Par Samayita Banerjee

Niché près de Berachampa, un petit village du Bengale-Occidental, à une trentaine de kilomètres de Kolkata, Chandraketugarh est l’un sites urbains côtiers anciens les plus importants des débuts de l’histoire de l’Inde orientale.

Mais il ne subsiste aujourd’hui aucune trace de la grandeur passée de ce site datant du IIe siècle avant J.-C. Exemple flagrant de négligence institutionnelle, de l’insuffisance de la recherche et de la défaillance des mesures de conservation, Chandraketugarh est aujourd’hui emblématique de tous les maux qui minent le patrimoine archéologique indien. De nombreuses œuvres d’art pillées sur le site ont été dispersées dans le monde entier et trônent désormais dans les plus grands musées et collections privées.

Des mécanismes visant à protéger ce riche patrimoine existent pourtant. Ainsi, la loi de 1972 sur les antiquités et trésors artistiques, Antiquities and Art Treasures Act, 1972 (modifiée en 1976), interdit l’exportation de tout objet archéologique et impose une vigilance plus stricte en matière de propriété individuelle. Tous les objets et sites archéologiques sont désormais la propriété de l’État. Les efforts se sont également concentrés sur la récupération des antiquités indiennes volées.

Quelques années seulement après l’entrée en vigueur de cette loi, près de 3 000 vols d’antiquités ont été signalés entre 1977 et 1979. Selon une estimation de l’UNESCO, plus de 50 000 objets d’art sont sortis illégalement d’Inde jusqu’en 1989. Mais les autorités s’accordent à dire qu’un chiffrage exact est impossible.

Un pillage ancien

En réalité, le pillage des antiquités en Inde n’est pas un phénomène récent. S’il est aujourd’hui motivé par l’appât du gain, il était autrefois perçu comme un acte légitime par les dirigeants coloniaux du sous-continent après leur victoire sur la population locale.

La création de l’Archaeological Survey of India (ASI) – fondée sous domination britannique en 1861 et aujourd’hui rattaché au ministère de la Culture – visait à protéger le patrimoine culturel de la nation, à entretenir les monuments anciens, ainsi qu’à promouvoir la recherche et à surveiller les sites archéologiques.

L’ASI est aujourd’hui responsable de la protection et de la préservation de 3 650 monuments de différentes périodes allant de la préhistoire à la période coloniale. L’application des lois reste un défi majeur, notamment en raison de l’insuffisance du personnel chargé d’assurer la sauvegarde des monuments et des sites historiques.

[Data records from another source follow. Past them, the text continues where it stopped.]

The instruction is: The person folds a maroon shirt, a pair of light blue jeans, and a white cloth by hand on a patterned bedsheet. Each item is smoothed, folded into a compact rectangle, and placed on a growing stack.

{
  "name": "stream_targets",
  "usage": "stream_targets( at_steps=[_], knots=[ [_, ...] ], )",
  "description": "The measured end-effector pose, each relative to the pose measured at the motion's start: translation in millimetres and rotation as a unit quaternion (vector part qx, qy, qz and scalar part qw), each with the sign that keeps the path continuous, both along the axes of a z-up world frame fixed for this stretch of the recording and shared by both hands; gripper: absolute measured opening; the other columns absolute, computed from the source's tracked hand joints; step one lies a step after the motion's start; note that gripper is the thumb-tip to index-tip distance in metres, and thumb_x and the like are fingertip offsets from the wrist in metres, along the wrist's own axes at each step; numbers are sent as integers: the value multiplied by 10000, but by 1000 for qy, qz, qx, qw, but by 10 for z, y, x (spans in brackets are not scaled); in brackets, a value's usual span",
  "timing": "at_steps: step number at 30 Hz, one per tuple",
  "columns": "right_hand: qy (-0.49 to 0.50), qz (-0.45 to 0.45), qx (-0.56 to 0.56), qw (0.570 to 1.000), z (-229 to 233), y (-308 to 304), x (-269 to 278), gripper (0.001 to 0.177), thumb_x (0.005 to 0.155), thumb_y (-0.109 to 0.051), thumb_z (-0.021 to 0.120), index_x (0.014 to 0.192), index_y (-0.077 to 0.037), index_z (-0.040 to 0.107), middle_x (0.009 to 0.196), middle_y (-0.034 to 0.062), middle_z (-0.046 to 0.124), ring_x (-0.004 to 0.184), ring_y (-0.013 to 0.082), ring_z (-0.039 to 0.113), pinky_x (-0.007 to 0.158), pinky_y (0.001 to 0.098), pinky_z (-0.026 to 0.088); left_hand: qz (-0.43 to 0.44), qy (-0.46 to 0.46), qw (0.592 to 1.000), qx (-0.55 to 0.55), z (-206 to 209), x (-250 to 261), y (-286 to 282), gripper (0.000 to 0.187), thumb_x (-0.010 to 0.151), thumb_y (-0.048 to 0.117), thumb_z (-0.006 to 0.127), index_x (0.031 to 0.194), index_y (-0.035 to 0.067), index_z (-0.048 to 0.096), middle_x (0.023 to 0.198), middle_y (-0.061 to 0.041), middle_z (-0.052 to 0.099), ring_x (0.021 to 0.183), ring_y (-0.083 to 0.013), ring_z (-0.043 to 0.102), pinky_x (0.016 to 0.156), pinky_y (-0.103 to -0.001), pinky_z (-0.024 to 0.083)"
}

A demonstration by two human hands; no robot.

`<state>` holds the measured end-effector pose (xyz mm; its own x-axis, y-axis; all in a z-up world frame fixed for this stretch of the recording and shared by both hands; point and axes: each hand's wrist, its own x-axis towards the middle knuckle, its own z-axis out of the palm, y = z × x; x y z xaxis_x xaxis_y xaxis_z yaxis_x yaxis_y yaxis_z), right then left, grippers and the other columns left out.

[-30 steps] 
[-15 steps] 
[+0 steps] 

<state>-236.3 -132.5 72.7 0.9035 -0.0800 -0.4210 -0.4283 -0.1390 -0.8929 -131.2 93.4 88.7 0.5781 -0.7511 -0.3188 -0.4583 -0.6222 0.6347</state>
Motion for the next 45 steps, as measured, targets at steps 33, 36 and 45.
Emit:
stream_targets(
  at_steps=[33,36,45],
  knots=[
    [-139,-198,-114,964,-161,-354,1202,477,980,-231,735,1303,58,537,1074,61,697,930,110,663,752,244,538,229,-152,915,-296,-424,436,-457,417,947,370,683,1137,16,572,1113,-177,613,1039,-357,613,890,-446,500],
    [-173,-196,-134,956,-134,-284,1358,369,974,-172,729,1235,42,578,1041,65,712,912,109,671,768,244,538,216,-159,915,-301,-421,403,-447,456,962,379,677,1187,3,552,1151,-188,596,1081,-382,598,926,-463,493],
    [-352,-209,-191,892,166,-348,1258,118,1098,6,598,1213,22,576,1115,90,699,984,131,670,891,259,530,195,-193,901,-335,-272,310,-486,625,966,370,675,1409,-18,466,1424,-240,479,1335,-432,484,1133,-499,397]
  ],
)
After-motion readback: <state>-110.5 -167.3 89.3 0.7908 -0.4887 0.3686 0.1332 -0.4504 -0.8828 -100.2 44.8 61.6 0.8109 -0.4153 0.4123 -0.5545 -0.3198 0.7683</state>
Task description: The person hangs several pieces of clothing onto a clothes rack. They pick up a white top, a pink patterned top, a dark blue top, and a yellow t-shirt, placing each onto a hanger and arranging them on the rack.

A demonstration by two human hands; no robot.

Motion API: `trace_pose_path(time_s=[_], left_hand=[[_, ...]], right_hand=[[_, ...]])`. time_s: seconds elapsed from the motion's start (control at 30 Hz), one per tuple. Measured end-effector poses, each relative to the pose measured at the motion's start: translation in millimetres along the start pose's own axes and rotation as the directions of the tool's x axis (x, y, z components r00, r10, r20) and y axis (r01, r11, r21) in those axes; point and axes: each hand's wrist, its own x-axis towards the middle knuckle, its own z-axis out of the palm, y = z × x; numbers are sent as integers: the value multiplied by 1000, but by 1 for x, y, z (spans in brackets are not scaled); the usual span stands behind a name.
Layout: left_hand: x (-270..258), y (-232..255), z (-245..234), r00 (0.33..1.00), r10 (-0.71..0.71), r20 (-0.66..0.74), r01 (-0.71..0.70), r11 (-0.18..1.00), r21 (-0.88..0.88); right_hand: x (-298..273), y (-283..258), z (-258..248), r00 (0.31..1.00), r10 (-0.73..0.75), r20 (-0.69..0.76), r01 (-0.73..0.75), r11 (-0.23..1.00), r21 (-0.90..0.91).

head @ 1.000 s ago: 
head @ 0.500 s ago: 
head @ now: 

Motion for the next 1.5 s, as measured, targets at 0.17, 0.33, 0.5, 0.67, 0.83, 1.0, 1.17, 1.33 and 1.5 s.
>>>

Des vols de trésors indiens perpétrés avec une audace inouïe ont eu lieu dans des temples et des sites archéologiques. Plus d’une centaine de sculptures érotiques de pierre ont été volées entre 1965 et 1970 dans les temples de Khajuraho (construits par la dynastie Chandela entre 950 et 1050, et inscrits sur la Liste du patrimoine mondial en 1986), dans le Madhya Pradesh. Même les musées, qui devraient être étroitement surveillés, ne sont pas épargnés. En 1968, 125 pièces de joaillerie antiques et 32 pièces d’or rares ont disparu du Musée national de New Delhi.

Découvertes accidentelles

La plupart des œuvres d’art de contrebande sont vendues en Occident, et de nombreuses pièces finissent dans des musées. Souvent assortis de faux documents, les objets sont principalement expédiés par voie maritime afin d’éviter la détection plus rigoureuse mise en œuvre dans les aéroports.

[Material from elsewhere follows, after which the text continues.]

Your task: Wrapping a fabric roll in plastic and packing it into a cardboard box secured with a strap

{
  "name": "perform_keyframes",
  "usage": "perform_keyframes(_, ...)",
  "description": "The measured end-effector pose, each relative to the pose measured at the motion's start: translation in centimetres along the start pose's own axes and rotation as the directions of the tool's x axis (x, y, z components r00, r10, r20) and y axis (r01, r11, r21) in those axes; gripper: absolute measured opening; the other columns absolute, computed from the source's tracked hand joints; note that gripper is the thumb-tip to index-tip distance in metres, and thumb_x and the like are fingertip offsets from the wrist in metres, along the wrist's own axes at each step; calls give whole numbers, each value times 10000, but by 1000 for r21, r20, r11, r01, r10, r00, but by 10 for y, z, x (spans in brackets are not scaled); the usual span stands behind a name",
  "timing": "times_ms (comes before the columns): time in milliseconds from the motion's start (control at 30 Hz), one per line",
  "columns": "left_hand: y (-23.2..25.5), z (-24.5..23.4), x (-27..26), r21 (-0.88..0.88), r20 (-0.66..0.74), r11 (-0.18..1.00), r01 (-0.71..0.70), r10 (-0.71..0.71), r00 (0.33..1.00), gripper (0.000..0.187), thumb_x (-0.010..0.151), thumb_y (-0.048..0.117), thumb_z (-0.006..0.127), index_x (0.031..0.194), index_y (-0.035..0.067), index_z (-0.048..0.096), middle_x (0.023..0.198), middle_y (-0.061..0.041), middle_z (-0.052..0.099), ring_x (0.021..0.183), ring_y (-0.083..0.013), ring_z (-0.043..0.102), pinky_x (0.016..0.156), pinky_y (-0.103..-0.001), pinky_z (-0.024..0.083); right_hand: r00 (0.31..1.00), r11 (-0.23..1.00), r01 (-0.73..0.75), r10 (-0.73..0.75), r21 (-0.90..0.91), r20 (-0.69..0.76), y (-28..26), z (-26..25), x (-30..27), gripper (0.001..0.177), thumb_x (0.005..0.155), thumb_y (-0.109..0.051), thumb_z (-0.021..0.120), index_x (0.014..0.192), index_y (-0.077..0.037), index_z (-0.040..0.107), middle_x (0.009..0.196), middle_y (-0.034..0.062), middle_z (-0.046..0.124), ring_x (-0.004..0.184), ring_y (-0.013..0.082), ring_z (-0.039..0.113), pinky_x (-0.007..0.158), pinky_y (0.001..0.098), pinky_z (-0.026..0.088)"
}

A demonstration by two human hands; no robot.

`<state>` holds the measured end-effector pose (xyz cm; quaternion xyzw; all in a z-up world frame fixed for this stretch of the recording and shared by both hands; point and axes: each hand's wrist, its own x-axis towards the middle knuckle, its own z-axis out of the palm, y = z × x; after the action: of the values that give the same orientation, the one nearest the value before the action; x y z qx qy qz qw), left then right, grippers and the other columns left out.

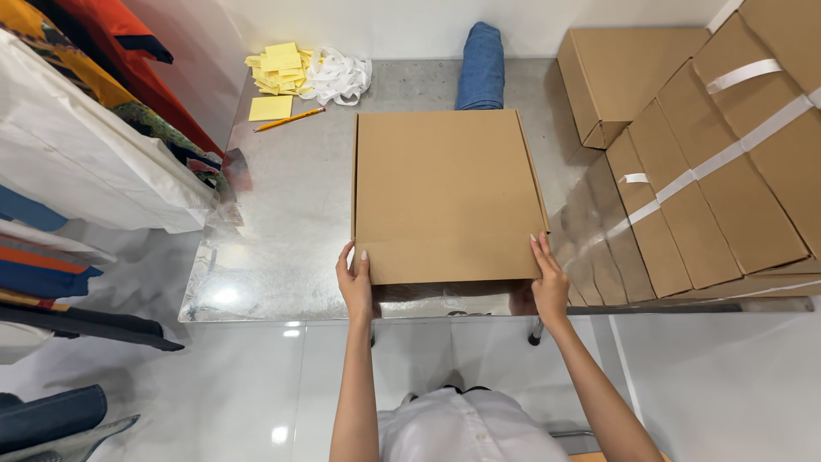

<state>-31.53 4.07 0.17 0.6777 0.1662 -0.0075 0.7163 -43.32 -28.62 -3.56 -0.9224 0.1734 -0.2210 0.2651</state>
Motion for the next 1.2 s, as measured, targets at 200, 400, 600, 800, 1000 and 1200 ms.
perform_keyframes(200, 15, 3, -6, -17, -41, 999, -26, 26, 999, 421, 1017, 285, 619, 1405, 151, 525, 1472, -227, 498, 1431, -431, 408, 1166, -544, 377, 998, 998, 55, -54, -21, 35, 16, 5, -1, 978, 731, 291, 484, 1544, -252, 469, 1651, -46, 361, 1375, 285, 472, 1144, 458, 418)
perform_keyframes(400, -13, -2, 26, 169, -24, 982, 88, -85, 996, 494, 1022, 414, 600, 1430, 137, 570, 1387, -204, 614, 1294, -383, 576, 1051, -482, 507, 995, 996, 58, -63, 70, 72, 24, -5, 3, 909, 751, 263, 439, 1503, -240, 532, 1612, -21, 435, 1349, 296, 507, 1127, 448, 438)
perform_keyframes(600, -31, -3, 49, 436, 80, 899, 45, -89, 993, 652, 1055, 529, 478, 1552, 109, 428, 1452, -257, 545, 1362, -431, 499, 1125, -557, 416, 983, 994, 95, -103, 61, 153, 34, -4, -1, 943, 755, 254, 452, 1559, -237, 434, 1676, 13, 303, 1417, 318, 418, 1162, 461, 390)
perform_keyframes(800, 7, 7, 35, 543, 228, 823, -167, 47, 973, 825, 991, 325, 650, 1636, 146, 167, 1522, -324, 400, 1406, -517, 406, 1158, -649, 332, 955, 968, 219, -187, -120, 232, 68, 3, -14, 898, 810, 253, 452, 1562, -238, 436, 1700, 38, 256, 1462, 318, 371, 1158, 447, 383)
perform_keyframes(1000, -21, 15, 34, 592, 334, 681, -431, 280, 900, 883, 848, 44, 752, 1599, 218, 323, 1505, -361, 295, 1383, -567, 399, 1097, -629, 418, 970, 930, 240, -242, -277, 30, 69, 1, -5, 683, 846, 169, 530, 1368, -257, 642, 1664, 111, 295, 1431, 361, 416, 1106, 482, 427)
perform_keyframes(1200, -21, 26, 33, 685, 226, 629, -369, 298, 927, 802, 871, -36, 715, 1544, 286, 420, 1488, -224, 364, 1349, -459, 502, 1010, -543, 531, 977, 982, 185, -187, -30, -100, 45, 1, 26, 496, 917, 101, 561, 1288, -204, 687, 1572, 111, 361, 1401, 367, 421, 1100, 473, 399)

De nombreux sites restent à la merci des antiquaires et des collectionneurs locaux, archéologues autoproclamés. Il existe ainsi des dizaines de ces sites au sein et aux alentours des Sundarbans, la plus grande forêt de mangroves au monde, dans le sud-est du Bengale-Occidental. Si un grand nombre d’entre eux ont été détruits par les mouvements incessants des rivières enchevêtrées et erratiques de la région, beaucoup ont également été fouillés par le Département archéologique d’État et le Cercle oriental de l’ASI.

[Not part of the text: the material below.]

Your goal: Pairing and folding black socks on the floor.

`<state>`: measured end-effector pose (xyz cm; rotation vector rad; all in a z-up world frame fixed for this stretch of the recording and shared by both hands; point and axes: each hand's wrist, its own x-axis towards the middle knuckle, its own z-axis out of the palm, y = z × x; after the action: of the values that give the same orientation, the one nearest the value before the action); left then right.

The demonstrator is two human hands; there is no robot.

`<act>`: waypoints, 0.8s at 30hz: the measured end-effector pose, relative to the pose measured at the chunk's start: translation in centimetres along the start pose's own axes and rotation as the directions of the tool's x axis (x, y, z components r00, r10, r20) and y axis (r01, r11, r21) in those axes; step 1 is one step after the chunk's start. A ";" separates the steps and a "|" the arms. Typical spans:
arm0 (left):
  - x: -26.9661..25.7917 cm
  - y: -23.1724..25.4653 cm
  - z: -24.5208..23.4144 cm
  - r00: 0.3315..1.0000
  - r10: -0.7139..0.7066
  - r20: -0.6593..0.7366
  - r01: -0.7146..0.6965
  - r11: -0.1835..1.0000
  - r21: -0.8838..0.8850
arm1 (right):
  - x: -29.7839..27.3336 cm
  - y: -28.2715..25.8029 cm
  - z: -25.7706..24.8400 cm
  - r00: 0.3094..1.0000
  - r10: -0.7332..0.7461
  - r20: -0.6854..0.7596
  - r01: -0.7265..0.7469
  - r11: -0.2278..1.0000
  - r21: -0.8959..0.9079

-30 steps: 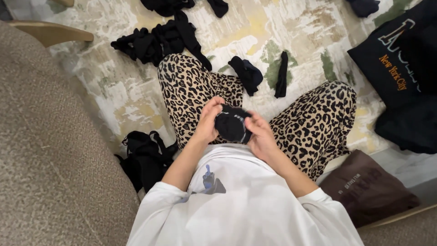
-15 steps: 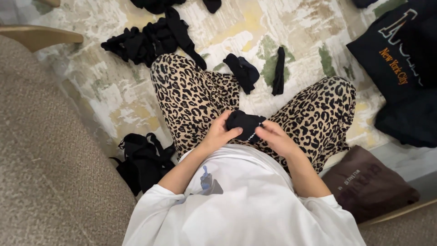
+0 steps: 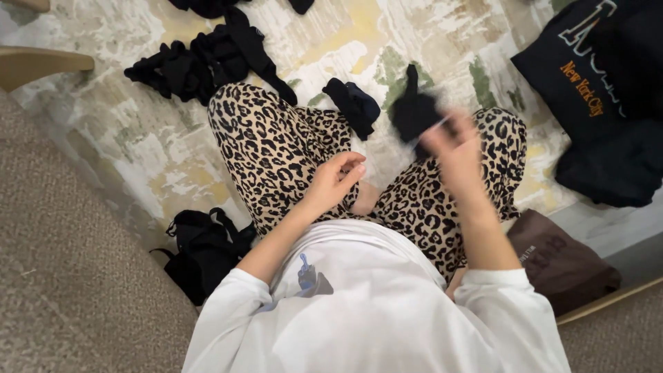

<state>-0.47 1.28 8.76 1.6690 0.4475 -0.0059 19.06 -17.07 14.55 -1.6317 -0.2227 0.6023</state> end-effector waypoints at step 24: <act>6.8 1.9 -15.5 0.965 -0.120 -0.235 -0.011 0.871 -0.492 | 12.6 6.8 14.2 0.764 -0.536 0.358 0.645 0.651 -0.401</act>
<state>2.48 17.93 11.20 1.1539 0.6360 0.2685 21.16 0.13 4.21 -1.8454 -1.1221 0.1925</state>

Mais dans les zones centrales des Sundarbans, ce sont les pêcheurs et les habitants qui découvrent le plus grand nombre d’objets archéologiques. Ces découvertes accidentelles tombent ensuite entre les mains des marchands d’antiquités ou finissent dans le meilleur des cas chez les antiquaires et dans les musées locaux. En cause : la faible fréquence des ventes aux enchères publiques, des inventaires trop irréguliers des musées et la méconnaissance de la valeur marchande des objets pour ceux qui les trouvent.

L’éducation au patrimoine

Il est illégal de se procurer des antiquités auprès d’un marchand non vérifié ou non agréé. Mais dans un pays comme l’Inde, la plupart de ces objets sont découverts par des agriculteurs ou des ouvriers du bâtiment qui vendent ces objets à des intermédiaires, organisés en réseau clandestin, pour une somme dérisoire avant que ces derniers ne les vendent au plus offrant. La sévérité des lois devient contre-productive.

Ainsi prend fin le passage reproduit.